Brown is also the author of Literary Levees of New Orleans, Dim Roads and Dark Nights, and The Face in the Window and Other Alabama Ghostlore.
Following are details on those and other offerings that deal with ghosts, spirits and apparitions.
Haunted Places in the American South, by Alan Brown, $45, hardback, (List Price: $50) $18, paperback, (List Price: $20), University of Mississippi Press, (October 2002), ISBN: 9781578064779, pp. 296.

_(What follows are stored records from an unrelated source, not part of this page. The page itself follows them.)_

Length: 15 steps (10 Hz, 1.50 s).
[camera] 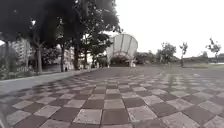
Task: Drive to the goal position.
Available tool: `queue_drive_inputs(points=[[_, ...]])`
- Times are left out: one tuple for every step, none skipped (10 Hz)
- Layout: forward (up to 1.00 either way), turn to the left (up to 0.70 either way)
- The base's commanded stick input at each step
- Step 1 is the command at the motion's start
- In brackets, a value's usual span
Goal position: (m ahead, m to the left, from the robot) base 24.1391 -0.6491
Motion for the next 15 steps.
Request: queue_drive_inputs(points=[[1.00, 0.00], [1.00, 0.00], [1.00, 0.00], [1.00, 0.00], [1.00, 0.00], [1.00, 0.00], [1.00, 0.00], [1.00, 0.00], [1.00, 0.00], [1.00, 0.00], [1.00, 0.00], [1.00, 0.00], [1.00, 0.00], [1.00, 0.00], [1.00, 0.00]])
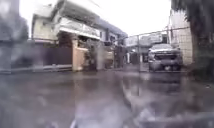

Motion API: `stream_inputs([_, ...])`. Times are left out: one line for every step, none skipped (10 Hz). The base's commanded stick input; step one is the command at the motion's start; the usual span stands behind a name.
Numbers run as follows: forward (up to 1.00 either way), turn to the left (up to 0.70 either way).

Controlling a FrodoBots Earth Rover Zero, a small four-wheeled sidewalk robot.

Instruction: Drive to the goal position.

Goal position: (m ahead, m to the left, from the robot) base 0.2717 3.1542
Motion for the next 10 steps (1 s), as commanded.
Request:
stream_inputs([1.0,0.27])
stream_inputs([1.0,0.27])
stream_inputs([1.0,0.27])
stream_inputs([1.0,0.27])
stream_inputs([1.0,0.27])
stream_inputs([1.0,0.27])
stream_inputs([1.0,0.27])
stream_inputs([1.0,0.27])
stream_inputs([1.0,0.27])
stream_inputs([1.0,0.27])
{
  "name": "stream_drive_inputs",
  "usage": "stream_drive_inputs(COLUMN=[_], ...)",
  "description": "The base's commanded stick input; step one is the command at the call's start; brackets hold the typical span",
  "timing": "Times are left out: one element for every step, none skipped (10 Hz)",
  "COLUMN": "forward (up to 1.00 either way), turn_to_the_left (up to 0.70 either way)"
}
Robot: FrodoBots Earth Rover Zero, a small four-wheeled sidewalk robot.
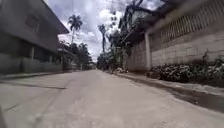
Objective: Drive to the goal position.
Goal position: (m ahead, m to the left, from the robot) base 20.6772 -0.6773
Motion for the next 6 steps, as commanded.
stream_drive_inputs(forward=[0.50, 0.50, 0.50, 0.50, 0.50, 0.50], turn_to_the_left=[-0.07, -0.07, -0.08, -0.08, -0.07, -0.07])
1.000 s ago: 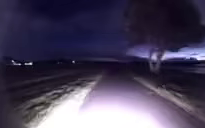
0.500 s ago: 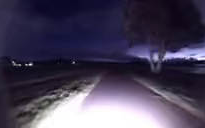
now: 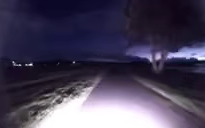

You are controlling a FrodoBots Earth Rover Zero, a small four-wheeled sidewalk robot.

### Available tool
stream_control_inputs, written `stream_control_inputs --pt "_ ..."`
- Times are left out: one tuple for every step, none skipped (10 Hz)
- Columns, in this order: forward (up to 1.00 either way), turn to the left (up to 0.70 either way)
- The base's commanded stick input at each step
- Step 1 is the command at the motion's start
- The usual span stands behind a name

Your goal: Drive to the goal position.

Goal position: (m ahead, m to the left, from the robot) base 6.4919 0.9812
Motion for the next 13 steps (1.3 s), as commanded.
stream_control_inputs --pt "0.7 0.0" --pt "0.7 0.0" --pt "0.7 0.0" --pt "0.7 0.0" --pt "0.7 0.0" --pt "0.7 0.0" --pt "0.7 -0.02" --pt "0.7 -0.18" --pt "0.7 -0.34" --pt "0.67 -0.26" --pt "0.67 -0.19" --pt "0.67 -0.12" --pt "0.67 -0.05"
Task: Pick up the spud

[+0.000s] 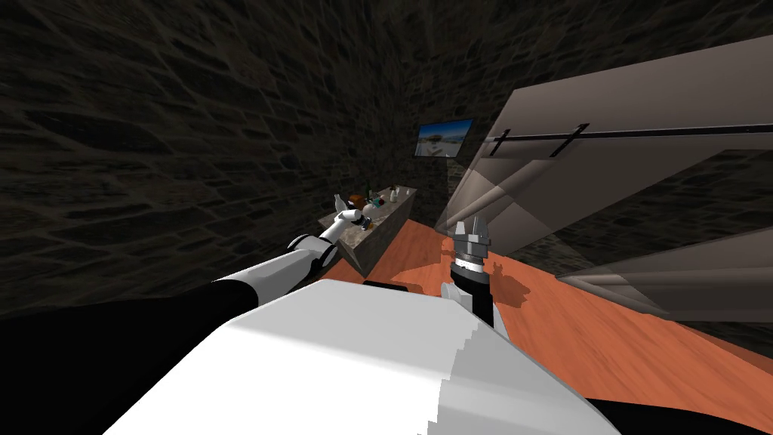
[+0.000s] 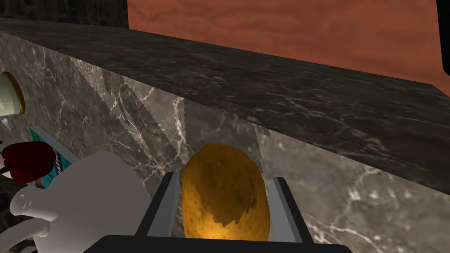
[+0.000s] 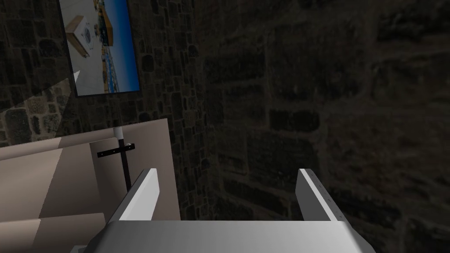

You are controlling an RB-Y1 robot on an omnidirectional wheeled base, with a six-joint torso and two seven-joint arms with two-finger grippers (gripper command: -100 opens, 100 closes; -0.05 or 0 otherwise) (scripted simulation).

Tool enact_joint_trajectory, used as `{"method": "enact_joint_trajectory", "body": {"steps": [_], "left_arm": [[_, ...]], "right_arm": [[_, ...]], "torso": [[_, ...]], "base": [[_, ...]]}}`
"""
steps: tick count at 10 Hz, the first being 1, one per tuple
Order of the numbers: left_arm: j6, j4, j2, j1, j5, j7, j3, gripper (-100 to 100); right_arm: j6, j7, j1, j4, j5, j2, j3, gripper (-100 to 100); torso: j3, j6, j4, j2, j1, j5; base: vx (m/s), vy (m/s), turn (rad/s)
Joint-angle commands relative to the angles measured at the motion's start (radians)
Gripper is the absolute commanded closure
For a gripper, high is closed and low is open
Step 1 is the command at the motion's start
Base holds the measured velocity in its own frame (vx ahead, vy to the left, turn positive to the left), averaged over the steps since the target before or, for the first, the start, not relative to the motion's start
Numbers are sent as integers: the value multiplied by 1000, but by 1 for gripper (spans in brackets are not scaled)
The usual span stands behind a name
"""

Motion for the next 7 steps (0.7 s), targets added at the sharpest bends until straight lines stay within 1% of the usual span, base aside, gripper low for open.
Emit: {"method": "enact_joint_trajectory", "body": {"steps": [1, 2, 4, 5, 6, 7], "left_arm": [[6, 4, -10, -20, 7, 4, -20, 100], [13, 1, -17, -31, 16, 8, -41, 100], [26, -5, -33, -54, 34, 14, -83, 100], [29, -6, -37, -60, 39, 16, -93, 100], [31, -7, -31, -56, 36, 15, -83, 100], [31, -5, -32, -59, 37, 15, -85, 0]], "right_arm": [[0, 0, 0, 0, 0, 0, 0, 0], [0, 0, 0, 0, 0, 0, 0, 0], [0, 0, 0, 0, 0, 0, 0, 0], [0, 0, 0, 0, 0, 0, 0, 0], [0, 0, 0, 0, 0, 0, 0, 0], [0, 0, 0, 0, 0, 0, 0, 0]], "torso": [[0, 0, 0, 0, 0, 0], [0, -2, 0, 0, 1, 0], [-1, -1, 0, -1, 1, 0], [-1, -1, -1, -2, 1, 0], [-1, 0, 0, -2, 0, 0], [-1, 0, -1, -1, 0, 0]], "base": [[12, 2, 246], [31, 2, 328], [38, 2, 238], [27, -1, 177], [11, -3, 25], [0, 0, 0]]}}
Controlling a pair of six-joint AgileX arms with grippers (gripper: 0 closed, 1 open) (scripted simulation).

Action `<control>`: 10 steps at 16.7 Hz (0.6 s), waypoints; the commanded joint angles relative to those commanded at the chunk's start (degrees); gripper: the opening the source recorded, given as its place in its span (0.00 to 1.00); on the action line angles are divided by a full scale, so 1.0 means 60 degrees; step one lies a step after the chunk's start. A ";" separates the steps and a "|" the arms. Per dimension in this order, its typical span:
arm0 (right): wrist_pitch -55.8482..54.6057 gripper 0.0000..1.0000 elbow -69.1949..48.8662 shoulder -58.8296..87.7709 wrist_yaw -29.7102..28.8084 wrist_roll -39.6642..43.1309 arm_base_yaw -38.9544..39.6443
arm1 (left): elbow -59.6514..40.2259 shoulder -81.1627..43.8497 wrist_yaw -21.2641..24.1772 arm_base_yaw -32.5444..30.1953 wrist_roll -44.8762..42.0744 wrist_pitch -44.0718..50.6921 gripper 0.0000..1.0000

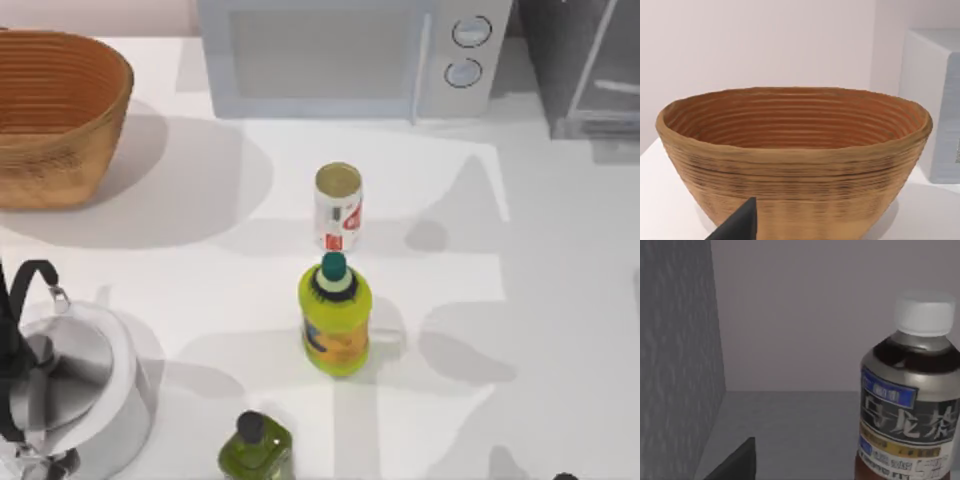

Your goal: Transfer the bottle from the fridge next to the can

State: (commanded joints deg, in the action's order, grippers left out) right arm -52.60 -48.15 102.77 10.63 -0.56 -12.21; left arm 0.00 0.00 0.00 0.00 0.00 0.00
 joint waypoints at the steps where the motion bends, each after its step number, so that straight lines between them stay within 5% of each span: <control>1: -0.0380 1.00 -0.0349 0.0725 0.0072 -0.0003 -0.0087 | 0.0000 0.0000 0.0000 0.0000 0.0000 0.0000 1.00; 10: -0.1716 1.00 -0.1581 0.2961 0.0317 -0.0008 -0.0377 | 0.0000 0.0000 0.0000 0.0000 0.0000 0.0000 1.00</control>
State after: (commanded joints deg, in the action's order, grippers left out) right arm -62.90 -57.63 120.53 12.53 -0.61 -14.48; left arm 0.00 0.00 0.00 0.00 0.00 0.00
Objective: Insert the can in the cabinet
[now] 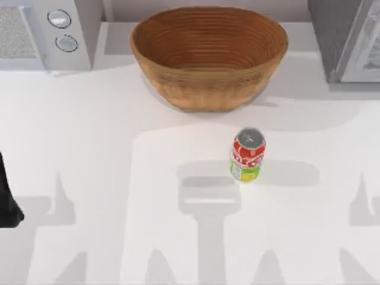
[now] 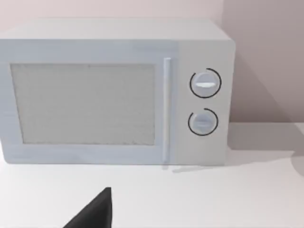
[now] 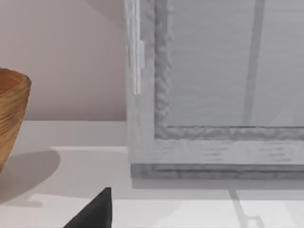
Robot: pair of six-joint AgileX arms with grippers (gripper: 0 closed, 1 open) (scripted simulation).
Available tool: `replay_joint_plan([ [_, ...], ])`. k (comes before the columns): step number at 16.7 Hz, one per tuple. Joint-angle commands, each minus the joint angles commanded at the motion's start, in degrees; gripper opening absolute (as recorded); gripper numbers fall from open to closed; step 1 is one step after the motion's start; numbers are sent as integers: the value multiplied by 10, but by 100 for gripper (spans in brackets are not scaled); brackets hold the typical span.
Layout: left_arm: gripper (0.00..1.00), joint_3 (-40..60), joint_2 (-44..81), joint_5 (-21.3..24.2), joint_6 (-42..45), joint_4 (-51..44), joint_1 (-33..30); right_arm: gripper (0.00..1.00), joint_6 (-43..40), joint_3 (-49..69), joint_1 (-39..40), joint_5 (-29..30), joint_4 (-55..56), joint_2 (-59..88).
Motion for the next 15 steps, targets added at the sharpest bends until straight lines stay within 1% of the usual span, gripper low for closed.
replay_joint_plan([
  [4, 100, 0, 0, 0, 0, 0, 0, 100, 0, 5, 8, 6, 13, 15],
  [7, 100, 0, 0, 0, 0, 0, 0, 100, 1, 24, 38, 31, 65, 79],
  [11, 100, 0, 0, 0, 0, 0, 0, 100, 1, 65, 104, 93, 183, 231],
  [15, 100, 0, 0, 0, 0, 0, 0, 100, 2, 117, 190, 179, 338, 439],
])
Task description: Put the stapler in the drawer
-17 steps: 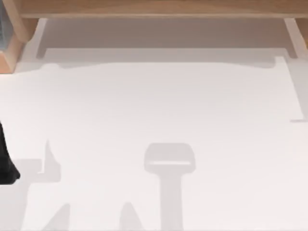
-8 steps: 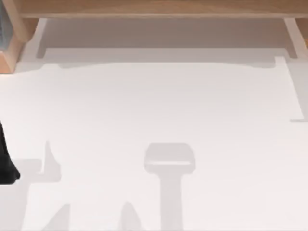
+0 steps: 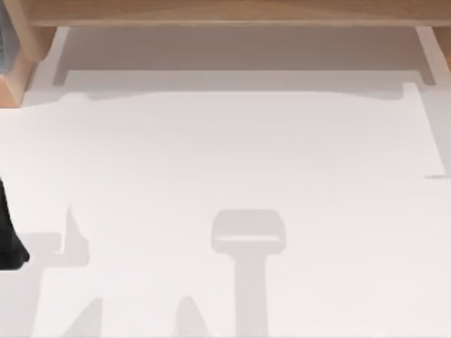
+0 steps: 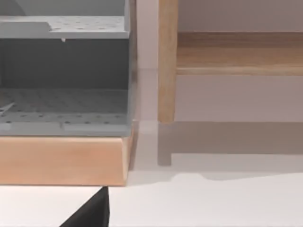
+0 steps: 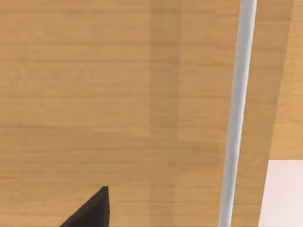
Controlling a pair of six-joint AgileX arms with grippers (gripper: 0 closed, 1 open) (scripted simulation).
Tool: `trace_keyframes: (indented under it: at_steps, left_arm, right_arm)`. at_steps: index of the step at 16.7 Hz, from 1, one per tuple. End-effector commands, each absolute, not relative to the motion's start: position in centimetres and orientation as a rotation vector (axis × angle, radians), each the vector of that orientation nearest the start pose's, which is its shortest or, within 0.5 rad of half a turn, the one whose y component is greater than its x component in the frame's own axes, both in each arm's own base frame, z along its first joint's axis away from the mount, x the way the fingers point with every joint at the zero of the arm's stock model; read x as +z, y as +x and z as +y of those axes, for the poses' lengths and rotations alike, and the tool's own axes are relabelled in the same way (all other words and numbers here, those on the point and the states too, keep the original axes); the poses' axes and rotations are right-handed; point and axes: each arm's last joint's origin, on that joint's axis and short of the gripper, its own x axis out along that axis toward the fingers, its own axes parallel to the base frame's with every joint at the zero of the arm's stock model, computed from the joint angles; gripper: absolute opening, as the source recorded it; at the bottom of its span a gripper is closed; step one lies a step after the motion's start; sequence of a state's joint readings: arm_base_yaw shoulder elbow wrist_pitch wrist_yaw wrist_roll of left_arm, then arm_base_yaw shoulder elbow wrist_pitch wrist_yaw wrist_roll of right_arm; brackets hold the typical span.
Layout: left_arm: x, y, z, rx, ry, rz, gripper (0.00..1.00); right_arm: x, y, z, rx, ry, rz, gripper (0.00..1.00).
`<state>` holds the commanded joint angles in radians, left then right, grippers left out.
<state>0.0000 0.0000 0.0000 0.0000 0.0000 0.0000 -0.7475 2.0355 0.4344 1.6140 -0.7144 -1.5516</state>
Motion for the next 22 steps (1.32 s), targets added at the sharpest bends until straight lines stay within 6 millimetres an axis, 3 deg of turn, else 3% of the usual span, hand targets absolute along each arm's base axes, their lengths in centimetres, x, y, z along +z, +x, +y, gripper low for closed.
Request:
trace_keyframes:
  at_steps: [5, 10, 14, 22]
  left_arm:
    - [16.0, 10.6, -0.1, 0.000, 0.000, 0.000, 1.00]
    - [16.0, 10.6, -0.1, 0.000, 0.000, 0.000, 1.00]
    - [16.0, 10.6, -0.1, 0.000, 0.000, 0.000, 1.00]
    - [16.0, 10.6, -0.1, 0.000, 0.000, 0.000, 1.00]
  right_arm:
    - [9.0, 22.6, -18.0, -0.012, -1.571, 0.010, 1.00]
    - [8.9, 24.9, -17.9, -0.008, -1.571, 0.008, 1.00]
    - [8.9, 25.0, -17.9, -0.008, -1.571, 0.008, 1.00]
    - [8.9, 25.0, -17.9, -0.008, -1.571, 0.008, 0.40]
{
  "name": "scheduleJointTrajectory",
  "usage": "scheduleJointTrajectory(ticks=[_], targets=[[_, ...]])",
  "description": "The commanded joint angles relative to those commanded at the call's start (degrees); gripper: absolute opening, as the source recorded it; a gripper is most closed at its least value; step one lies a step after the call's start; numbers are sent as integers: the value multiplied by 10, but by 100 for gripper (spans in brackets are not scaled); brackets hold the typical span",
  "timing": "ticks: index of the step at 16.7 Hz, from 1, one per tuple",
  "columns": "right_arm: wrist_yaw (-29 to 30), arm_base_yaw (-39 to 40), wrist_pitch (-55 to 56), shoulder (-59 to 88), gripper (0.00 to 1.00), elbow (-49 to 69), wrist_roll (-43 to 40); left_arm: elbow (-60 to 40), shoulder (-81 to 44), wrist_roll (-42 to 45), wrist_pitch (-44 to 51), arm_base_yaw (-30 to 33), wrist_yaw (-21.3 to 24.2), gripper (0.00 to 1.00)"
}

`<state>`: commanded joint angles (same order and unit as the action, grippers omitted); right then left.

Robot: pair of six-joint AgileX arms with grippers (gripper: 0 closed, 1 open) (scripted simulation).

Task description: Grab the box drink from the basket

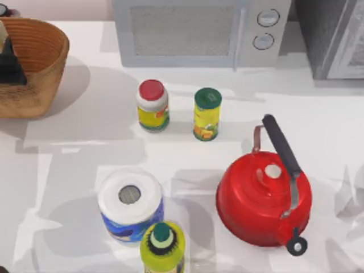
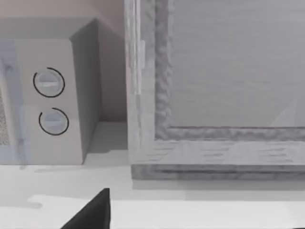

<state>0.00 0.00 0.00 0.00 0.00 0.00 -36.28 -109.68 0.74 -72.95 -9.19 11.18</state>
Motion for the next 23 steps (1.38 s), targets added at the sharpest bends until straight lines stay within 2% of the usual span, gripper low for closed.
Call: scheduleJointTrajectory(ticks=[8,13,23], targets=[[0,0,0,0,100,0,0,-105,-64,-1,42,11,-11,100],[0,0,0,0,100,0,0,-112,-68,-1,45,12,-11,100],[0,0,0,0,100,0,0,-112,-68,-1,45,12,-11,25]])
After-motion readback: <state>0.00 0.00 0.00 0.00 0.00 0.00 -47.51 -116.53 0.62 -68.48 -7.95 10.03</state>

This book collects ghost stories from Alabama, Arkansas, Florida, Georgia, Kentucky, Louisiana, Mississippi, North Carolina, South Carolina, Tennessee, Texas, and Virginia that are believed to be haunted. His research drew on newspaper and magazine articles, as well as interviews with museum directors, archaeologists, innkeepers and others. The book provides directions to the sites, descriptive notes and a bibliography that folklore scholars and others should find useful.
Stories from the Haunted South, by Alan Brown, $19.80 (List Price: $22), University of Mississippi, (August 2004), ISBN: 9781578066612, pp. 176.
After Alan Brown published Haunted Places in the American South, readers were eager to share stories of the sites that they knew about – battlefields, sanitariums, inns, libraries and other places. His informants shared stories like that of a Southern belle who is said to roam the halls of her earthly home and a boy who died in a tragic accident who wanders around a Mississippi mansion. Brown includes more than 50 tales in this volume.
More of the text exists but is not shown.